YOUR ASSIGNMENT =
Pictures aside, return every line below exactly as written.

INFORMATION SUPPLIED =
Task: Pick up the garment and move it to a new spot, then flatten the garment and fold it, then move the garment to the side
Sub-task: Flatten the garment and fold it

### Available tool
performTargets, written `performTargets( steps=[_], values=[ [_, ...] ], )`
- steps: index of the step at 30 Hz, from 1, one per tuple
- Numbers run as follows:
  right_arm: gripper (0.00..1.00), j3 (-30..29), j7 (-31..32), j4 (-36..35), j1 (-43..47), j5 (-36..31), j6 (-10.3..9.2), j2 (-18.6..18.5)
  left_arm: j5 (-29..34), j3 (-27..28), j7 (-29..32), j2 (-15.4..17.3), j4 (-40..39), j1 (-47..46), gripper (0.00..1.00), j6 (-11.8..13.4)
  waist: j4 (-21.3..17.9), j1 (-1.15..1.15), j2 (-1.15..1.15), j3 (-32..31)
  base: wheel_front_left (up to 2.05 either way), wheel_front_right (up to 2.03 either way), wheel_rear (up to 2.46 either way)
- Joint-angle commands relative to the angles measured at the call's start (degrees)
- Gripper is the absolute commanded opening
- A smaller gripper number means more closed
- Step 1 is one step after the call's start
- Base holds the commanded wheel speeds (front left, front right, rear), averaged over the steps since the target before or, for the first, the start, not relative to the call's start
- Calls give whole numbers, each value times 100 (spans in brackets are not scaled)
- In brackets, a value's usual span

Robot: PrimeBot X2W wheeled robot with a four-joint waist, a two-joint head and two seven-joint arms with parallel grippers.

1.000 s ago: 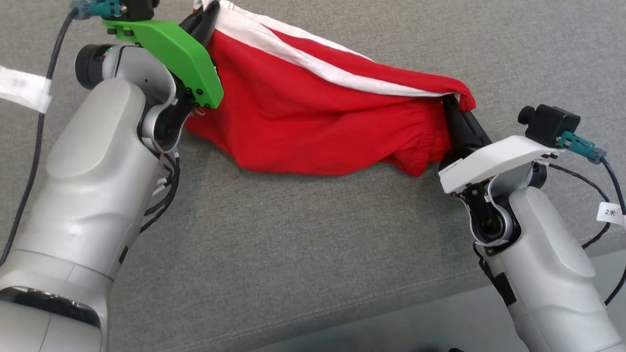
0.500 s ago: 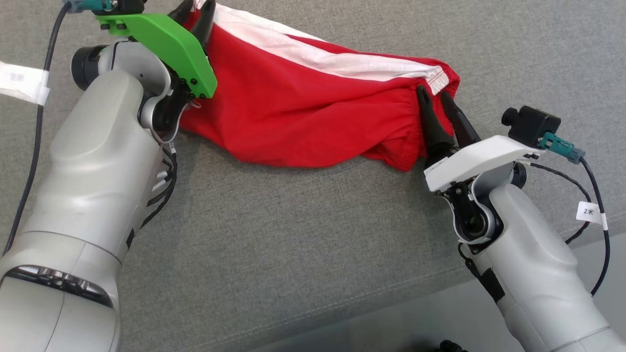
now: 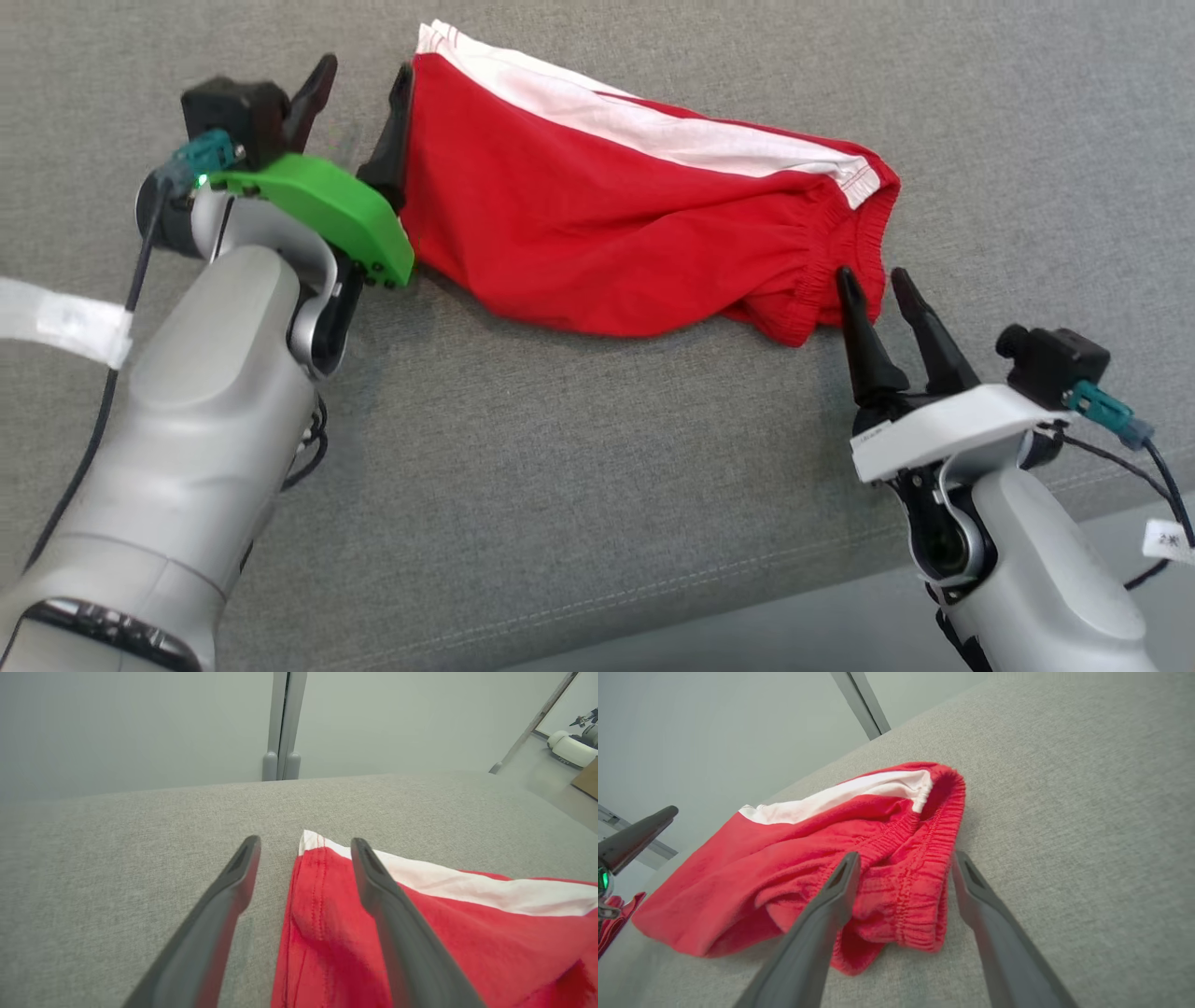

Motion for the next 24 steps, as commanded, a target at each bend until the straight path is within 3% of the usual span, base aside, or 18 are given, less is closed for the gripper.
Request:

SOLVED EXERCISE =
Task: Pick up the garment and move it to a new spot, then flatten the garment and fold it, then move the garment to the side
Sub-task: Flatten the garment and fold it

### Available tool
performTargets, written `performTargets( steps=[_], values=[ [_, ...] ], )`
- steps: index of the step at 30 Hz, from 1, one per tuple
- Numbers run as follows:
  right_arm: gripper (0.00..1.00), j3 (-30..29), j7 (-31..32), j4 (-36..35), j1 (-43..47), j5 (-36..31), j6 (-10.3..9.2), j2 (-18.6..18.5)
  left_arm: j5 (-29..34), j3 (-27..28), j7 (-29..32), j2 (-15.4..17.3), j4 (-40..39), j1 (-47..46), gripper (0.00..1.00), j6 (-11.8..13.4)
  waist: j4 (-21.3..17.9), j1 (-1.15..1.15), j2 (-1.15..1.15), j3 (-32..31)
  base: wheel_front_left (up to 2.05 either way), wheel_front_right (up to 2.03 either way), wheel_rear (up to 2.46 either way)
- Joint-angle commands relative to the angles measured at the call's start (degrees)
- Gripper is the absolute commanded opening
- A smaller gripper number means more closed
- Step 1 is one step after the call's start
- Base holds the commanded wheel speeds (front left, front right, rear), averaged over the steps since the target before or, for the first, the start, not relative to the call's start
- Calls give whole numbers, each value times 100 (spans in brackets are not scaled)
- In brackets, a value's usual span

Robot: PrimeBot X2W wheeled robot with a four-joint waist, a two-joint head and two seven-joint arms with parallel grippers.

1.000 s ago: 
0.500 s ago: 
now: 

Motion for the next 24 steps, as commanded, a target at each bend until the straight path is within 3% of the usual span, base aside, or 18 are given, less is closed for the gripper.
Request:

For this exercise, nothing more remains to be done.